EXERCISE DETAILS →
For this exercise, please reproduce the records below word for word, from the first line through the line with "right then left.".

SUPPLIED RECORDS →
<<<<
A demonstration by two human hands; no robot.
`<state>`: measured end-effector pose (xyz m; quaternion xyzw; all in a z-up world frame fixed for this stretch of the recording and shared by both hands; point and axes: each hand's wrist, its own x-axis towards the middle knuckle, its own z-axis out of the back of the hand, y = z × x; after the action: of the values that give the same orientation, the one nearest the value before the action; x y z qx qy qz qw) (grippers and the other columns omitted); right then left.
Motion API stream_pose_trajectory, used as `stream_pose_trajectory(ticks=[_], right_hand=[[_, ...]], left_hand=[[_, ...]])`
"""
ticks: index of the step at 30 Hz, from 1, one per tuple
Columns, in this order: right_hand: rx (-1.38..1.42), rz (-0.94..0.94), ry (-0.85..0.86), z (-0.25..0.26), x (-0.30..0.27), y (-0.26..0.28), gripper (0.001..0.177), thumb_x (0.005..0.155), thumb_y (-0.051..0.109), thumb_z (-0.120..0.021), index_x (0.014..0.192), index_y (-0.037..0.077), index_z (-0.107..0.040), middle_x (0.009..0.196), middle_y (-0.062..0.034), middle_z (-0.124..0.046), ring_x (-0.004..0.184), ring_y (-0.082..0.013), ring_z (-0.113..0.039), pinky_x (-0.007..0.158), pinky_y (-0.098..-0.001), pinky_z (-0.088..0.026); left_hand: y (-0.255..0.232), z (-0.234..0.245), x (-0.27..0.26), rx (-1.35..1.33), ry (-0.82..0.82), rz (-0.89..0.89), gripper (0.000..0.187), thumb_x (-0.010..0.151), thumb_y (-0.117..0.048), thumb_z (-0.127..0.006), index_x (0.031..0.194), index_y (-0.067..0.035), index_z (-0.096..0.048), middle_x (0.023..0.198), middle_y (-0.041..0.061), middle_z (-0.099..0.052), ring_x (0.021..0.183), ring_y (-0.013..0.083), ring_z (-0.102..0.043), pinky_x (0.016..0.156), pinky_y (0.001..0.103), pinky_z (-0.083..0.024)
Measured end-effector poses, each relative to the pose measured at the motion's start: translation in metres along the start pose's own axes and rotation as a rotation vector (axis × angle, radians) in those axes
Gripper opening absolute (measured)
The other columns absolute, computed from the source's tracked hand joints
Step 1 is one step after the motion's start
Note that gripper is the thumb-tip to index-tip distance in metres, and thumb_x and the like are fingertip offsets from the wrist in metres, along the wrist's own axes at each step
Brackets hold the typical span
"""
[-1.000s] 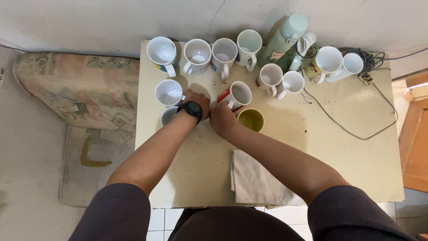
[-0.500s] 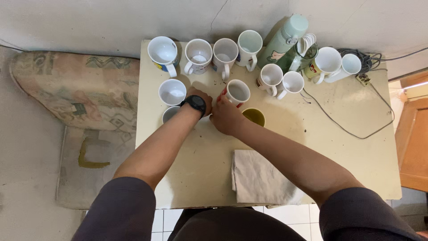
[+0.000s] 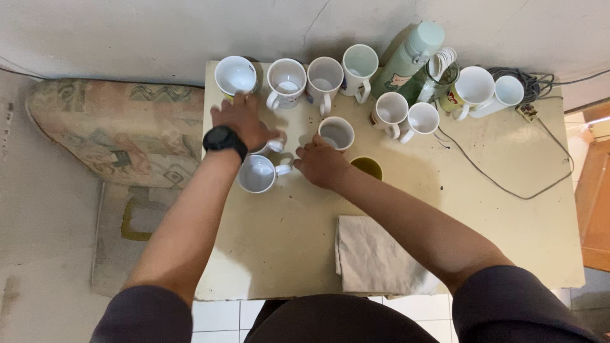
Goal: The person removes mugs, a bottle, utensils, a basket of bowls, a boxed set of cups, and glasses from a wooden cupboard and arranges them onto a table by hand.
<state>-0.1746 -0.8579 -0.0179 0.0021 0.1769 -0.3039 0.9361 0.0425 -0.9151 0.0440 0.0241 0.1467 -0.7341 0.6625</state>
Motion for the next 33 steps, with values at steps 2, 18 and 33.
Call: stream_pose_trajectory(ticks=[2, 18, 33], right_hand=[[0.019, -0.017, 0.019, -0.003, 0.007, 0.003, 0.024, 0.095, 0.019, -0.051, 0.104, 0.017, -0.074, 0.106, -0.0060, -0.066, 0.105, -0.0243, -0.062, 0.101, -0.0415, -0.036], [-0.059, -0.113, 0.134, 0.004, 0.013, -0.024, 0.021, 0.093, 0.015, -0.055, 0.103, 0.015, -0.074, 0.111, -0.0068, -0.067, 0.107, -0.0257, -0.064, 0.106, -0.0453, -0.034], [-0.097, -0.097, 0.078, -0.023, -0.006, -0.087, 0.019, 0.093, 0.016, -0.058, 0.099, 0.017, -0.076, 0.098, -0.0023, -0.075, 0.097, -0.0191, -0.068, 0.097, -0.0359, -0.042]], left_hand=[[-0.002, 0.003, -0.012, -0.015, 0.122, 0.077, 0.107, 0.068, -0.068, -0.084, 0.147, -0.011, -0.042, 0.147, 0.017, -0.046, 0.130, 0.0411, -0.051, 0.105, 0.057, -0.041], [-0.019, -0.032, 0.011, -0.157, 0.086, -0.231, 0.103, 0.062, -0.034, -0.095, 0.146, -0.009, -0.041, 0.140, 0.019, -0.048, 0.123, 0.0401, -0.057, 0.101, 0.047, -0.050], [-0.071, -0.042, 0.043, -0.233, 0.042, -0.388, 0.104, 0.059, -0.026, -0.096, 0.146, -0.011, -0.042, 0.143, 0.017, -0.042, 0.127, 0.0409, -0.052, 0.104, 0.049, -0.046]])
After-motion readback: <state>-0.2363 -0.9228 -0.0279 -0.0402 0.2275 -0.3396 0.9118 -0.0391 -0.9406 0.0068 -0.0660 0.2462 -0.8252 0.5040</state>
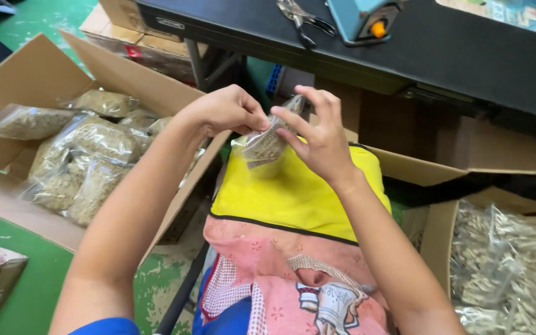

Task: Sealing plastic bags of dried food with a heat sealer and packing them into containers.

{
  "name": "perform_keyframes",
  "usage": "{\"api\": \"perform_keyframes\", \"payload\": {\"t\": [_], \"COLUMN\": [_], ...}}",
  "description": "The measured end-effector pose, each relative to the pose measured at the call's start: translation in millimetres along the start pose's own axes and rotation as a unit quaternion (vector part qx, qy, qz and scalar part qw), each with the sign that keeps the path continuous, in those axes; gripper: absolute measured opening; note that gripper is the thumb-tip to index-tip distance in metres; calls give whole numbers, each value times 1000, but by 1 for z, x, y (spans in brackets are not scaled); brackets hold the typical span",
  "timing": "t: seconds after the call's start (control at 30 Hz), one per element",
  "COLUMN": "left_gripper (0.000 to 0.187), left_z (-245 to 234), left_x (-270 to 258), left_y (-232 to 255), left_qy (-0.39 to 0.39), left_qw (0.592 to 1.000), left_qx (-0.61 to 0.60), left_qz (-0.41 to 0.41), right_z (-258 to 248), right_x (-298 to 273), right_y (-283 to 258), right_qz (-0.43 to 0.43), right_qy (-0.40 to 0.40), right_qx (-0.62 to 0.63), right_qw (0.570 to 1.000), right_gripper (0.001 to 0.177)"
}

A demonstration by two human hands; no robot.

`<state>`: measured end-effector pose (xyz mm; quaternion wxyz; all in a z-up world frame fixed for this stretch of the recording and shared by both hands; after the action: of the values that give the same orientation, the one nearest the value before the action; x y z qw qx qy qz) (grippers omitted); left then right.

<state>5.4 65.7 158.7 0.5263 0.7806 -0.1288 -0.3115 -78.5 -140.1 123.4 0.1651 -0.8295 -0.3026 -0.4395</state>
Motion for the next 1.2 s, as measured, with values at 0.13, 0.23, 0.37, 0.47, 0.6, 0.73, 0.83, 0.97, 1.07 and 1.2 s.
{"api": "perform_keyframes", "payload": {"t": [0.13, 0.23, 0.37, 0.47, 0.6, 0.73, 0.83, 0.97, 1.07, 1.2], "left_gripper": [12, 8, 5, 13, 26, 30, 24, 17, 16, 23], "left_z": [7, 4, 1, 6, 4, -6, -7, 14, 26, 30], "left_x": [22, 26, 38, 19, 16, 11, 20, 20, 13, -1], "left_y": [-9, -11, -12, 13, 25, 32, 31, 33, 36, 49], "left_qy": [-15, 0, 38, 67, 133, 127, 210, 215, 201, 167], "left_qw": [1000, 999, 999, 996, 984, 991, 939, 897, 885, 912], "left_qx": [-24, -38, -3, 52, 121, 42, 247, 319, 331, 303], "left_qz": [-5, 9, 24, 6, -12, 5, 117, 218, 258, 222], "right_z": [3, -2, -4, -19, -26, -41, -60, -98, -128, -118], "right_x": [2, 13, 31, 50, 57, 62, 64, 47, -6, -189], "right_y": [5, 7, 13, 7, 4, -6, -8, -3, 23, 103], "right_qz": [-44, -75, -109, -152, -169, -100, -77, -13, 127, 396], "right_qy": [36, 41, -59, -133, -204, -259, -273, -224, -227, -344], "right_qx": [-11, 13, -12, -51, -82, -6, 63, 131, 124, -2], "right_qw": [998, 996, 992, 978, 961, 961, 957, 966, 958, 851], "right_gripper": [21, 7, 21, 20, 25, 27, 27, 22, 31, 45]}}
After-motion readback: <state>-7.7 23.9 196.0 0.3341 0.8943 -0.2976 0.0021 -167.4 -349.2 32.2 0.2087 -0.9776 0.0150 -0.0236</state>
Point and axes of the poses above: each hand's wrist, its own x-axis towards the middle knuckle, its own z-axis out of the palm, y = z × x, the point moved 1 cm from there along x, towards the middle knuckle, and after that the axes turned 4 degrees about -z, right-handed, at the moved point
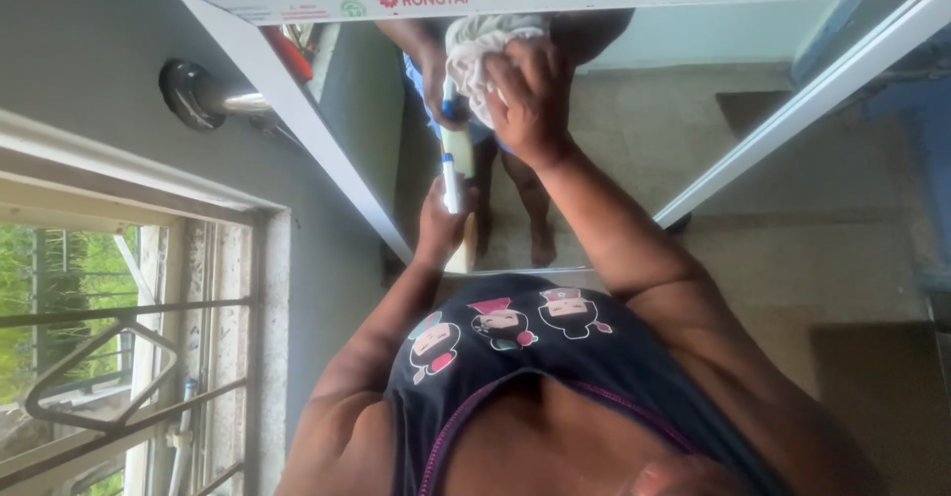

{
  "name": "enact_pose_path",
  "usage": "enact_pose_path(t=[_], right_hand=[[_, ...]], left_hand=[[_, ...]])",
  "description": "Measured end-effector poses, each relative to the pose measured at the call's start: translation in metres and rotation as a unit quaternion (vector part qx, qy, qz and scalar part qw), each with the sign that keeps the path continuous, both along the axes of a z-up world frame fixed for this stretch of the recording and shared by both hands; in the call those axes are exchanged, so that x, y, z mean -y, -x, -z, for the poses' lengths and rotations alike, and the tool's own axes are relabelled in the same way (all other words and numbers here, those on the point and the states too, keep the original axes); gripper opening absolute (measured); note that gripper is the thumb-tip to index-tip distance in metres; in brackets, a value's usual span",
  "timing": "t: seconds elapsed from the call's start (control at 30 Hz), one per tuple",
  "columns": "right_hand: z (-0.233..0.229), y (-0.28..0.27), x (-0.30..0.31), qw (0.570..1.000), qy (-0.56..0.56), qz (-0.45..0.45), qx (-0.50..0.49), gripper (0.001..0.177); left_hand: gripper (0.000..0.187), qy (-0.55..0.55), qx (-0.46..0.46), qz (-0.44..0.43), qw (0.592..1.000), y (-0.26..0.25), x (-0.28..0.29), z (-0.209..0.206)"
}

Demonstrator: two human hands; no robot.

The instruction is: Spraying a cleaning agent onto a mirror and wiping it clean with a cloth.

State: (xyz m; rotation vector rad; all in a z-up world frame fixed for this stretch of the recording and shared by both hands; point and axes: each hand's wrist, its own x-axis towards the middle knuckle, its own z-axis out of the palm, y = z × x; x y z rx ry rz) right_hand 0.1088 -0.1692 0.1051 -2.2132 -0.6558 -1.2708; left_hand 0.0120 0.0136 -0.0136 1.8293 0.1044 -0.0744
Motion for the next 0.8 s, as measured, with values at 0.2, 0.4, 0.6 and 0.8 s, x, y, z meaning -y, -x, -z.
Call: enact_pose_path(t=[0.2, 0.4, 0.6, 0.8], right_hand=[[0.032, 0.014, 0.001, 0.999, 0.016, 0.006, -0.043, 0.029], [0.08, 0.028, 0.007, 0.997, 0.044, 0.003, -0.071, 0.024], [0.116, 0.04, 0.01, 0.993, 0.058, -0.034, -0.099, 0.021], [0.141, 0.054, 0.018, 0.985, 0.104, -0.018, -0.138, 0.02]], left_hand=[[0.044, -0.052, 0.009, 0.001, 0.999, -0.004, 0.0, -0.008], [0.041, 0.009, 0.025, 0.013, 1.0, -0.006, 0.002, 0.0], [0.039, -0.005, 0.016, 0.025, 1.0, -0.004, 0.005, -0.009], [0.039, -0.029, 0.054, 0.012, 0.998, -0.001, 0.004, -0.008]])
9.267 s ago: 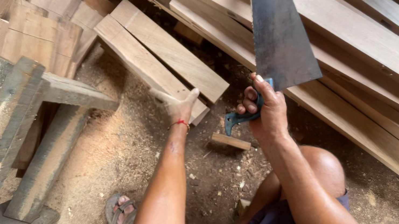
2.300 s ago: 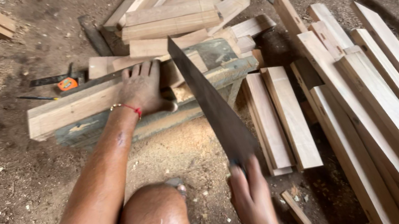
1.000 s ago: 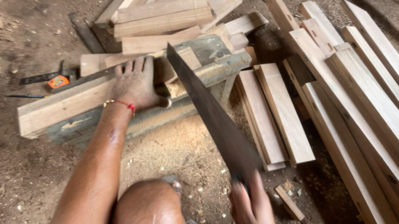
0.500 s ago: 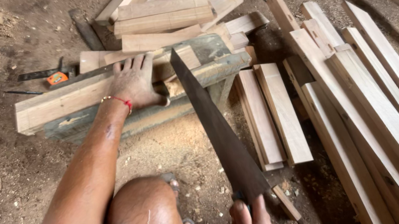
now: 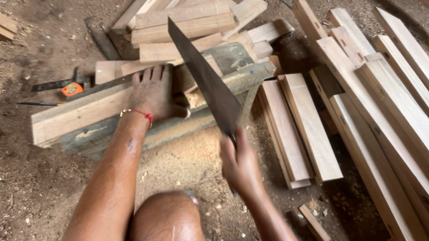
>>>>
OUTPUT FOR THIS TASK →
A demonstration by two human hands; no robot.
`<state>`: measured end-effector pose (xyz m; quaternion xyzw; all in a z-up world frame fixed for this stretch of the recording and shared by both hands; point and axes: each hand's wrist, its own x-axis towards the middle knuckle, its own z-axis out of the back of the hand, y = z × x; after the action: of the values that give the same orientation, the one nearest the value before the action; x y z qx qy qz qw) (grippers and the other columns omitted); right then left.

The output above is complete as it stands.